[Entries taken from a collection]
== Segment start ==

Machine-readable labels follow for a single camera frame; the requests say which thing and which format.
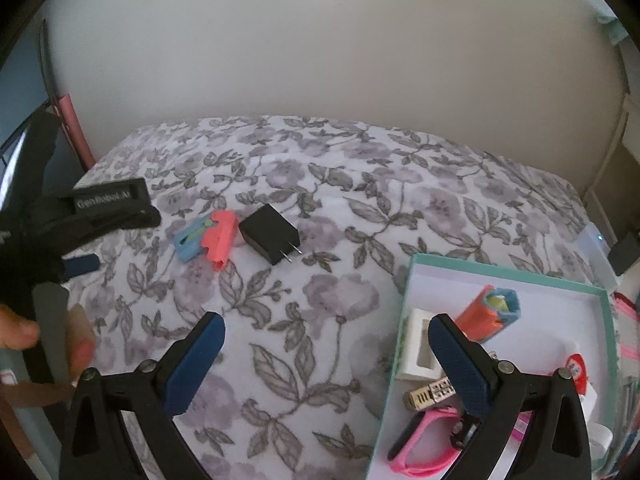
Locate pink smart watch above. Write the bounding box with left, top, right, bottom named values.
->
left=387, top=406, right=483, bottom=478

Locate gold patterned lighter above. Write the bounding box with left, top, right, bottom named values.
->
left=403, top=377, right=458, bottom=413

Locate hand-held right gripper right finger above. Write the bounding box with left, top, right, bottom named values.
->
left=428, top=314, right=593, bottom=480

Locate person's left hand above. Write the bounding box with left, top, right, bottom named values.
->
left=0, top=304, right=97, bottom=408

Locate dark blue cabinet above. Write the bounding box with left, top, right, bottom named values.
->
left=0, top=20, right=61, bottom=211

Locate pale green cloth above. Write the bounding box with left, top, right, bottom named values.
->
left=597, top=7, right=630, bottom=46

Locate black wall charger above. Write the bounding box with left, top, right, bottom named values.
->
left=238, top=204, right=302, bottom=267

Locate dark grey box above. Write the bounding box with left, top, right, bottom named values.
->
left=607, top=232, right=640, bottom=277

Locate teal shallow box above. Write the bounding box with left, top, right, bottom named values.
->
left=361, top=252, right=621, bottom=480

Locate black toy car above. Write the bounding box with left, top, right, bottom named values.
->
left=450, top=412, right=483, bottom=450

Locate orange and blue plastic case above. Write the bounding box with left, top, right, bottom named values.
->
left=457, top=284, right=522, bottom=345
left=172, top=210, right=237, bottom=273

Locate pink mesh pouch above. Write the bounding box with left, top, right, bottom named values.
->
left=612, top=290, right=640, bottom=376

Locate grey floral blanket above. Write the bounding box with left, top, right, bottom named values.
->
left=62, top=115, right=601, bottom=480

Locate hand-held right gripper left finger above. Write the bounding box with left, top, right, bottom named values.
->
left=59, top=311, right=227, bottom=480

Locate beige wooden post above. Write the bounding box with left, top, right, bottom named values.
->
left=585, top=92, right=632, bottom=211

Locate white plastic device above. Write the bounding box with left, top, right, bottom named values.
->
left=575, top=220, right=617, bottom=292

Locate white hair claw clip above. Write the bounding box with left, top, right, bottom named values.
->
left=397, top=307, right=446, bottom=382

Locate pink board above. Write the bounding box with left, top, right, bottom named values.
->
left=54, top=92, right=97, bottom=171

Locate small red bottle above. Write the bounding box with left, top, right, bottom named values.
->
left=565, top=352, right=596, bottom=395

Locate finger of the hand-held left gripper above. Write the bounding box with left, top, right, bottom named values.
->
left=61, top=254, right=101, bottom=281

== Segment end ==

- [Problem requirements]
Print all the entries exactly as they appear, without the pictures.

- [Solution to the problem]
Machine-readable labels follow for a single camera frame; the requests say which thing and which format.
Locate pink smart watch above. Write the bounding box with left, top, right, bottom named values.
->
left=387, top=406, right=483, bottom=478

Locate gold patterned lighter above. Write the bounding box with left, top, right, bottom named values.
->
left=403, top=377, right=458, bottom=413

Locate hand-held right gripper right finger above. Write the bounding box with left, top, right, bottom named values.
->
left=428, top=314, right=593, bottom=480

Locate person's left hand above. Write the bounding box with left, top, right, bottom named values.
->
left=0, top=304, right=97, bottom=408

Locate dark blue cabinet above. Write the bounding box with left, top, right, bottom named values.
->
left=0, top=20, right=61, bottom=211

Locate pale green cloth above. Write the bounding box with left, top, right, bottom named values.
->
left=597, top=7, right=630, bottom=46

Locate black wall charger above. Write the bounding box with left, top, right, bottom named values.
->
left=238, top=204, right=302, bottom=267

Locate dark grey box above. Write the bounding box with left, top, right, bottom named values.
->
left=607, top=232, right=640, bottom=277

Locate teal shallow box above. Write the bounding box with left, top, right, bottom named values.
->
left=361, top=252, right=621, bottom=480

Locate black toy car above. Write the bounding box with left, top, right, bottom named values.
->
left=450, top=412, right=483, bottom=450

Locate orange and blue plastic case above. Write the bounding box with left, top, right, bottom named values.
->
left=457, top=284, right=522, bottom=345
left=172, top=210, right=237, bottom=273

Locate pink mesh pouch above. Write the bounding box with left, top, right, bottom named values.
->
left=612, top=290, right=640, bottom=376

Locate grey floral blanket above. Write the bounding box with left, top, right, bottom named values.
->
left=62, top=115, right=601, bottom=480

Locate hand-held right gripper left finger above. Write the bounding box with left, top, right, bottom named values.
->
left=59, top=311, right=227, bottom=480

Locate beige wooden post above. Write the bounding box with left, top, right, bottom named values.
->
left=585, top=92, right=632, bottom=211

Locate white plastic device above. Write the bounding box with left, top, right, bottom named values.
->
left=575, top=220, right=617, bottom=292

Locate white hair claw clip above. Write the bounding box with left, top, right, bottom named values.
->
left=397, top=307, right=446, bottom=382

Locate pink board above. Write the bounding box with left, top, right, bottom named values.
->
left=54, top=92, right=97, bottom=171

Locate small red bottle above. Write the bounding box with left, top, right, bottom named values.
->
left=565, top=352, right=596, bottom=395

Locate finger of the hand-held left gripper above. Write the bounding box with left, top, right, bottom named values.
->
left=61, top=254, right=101, bottom=281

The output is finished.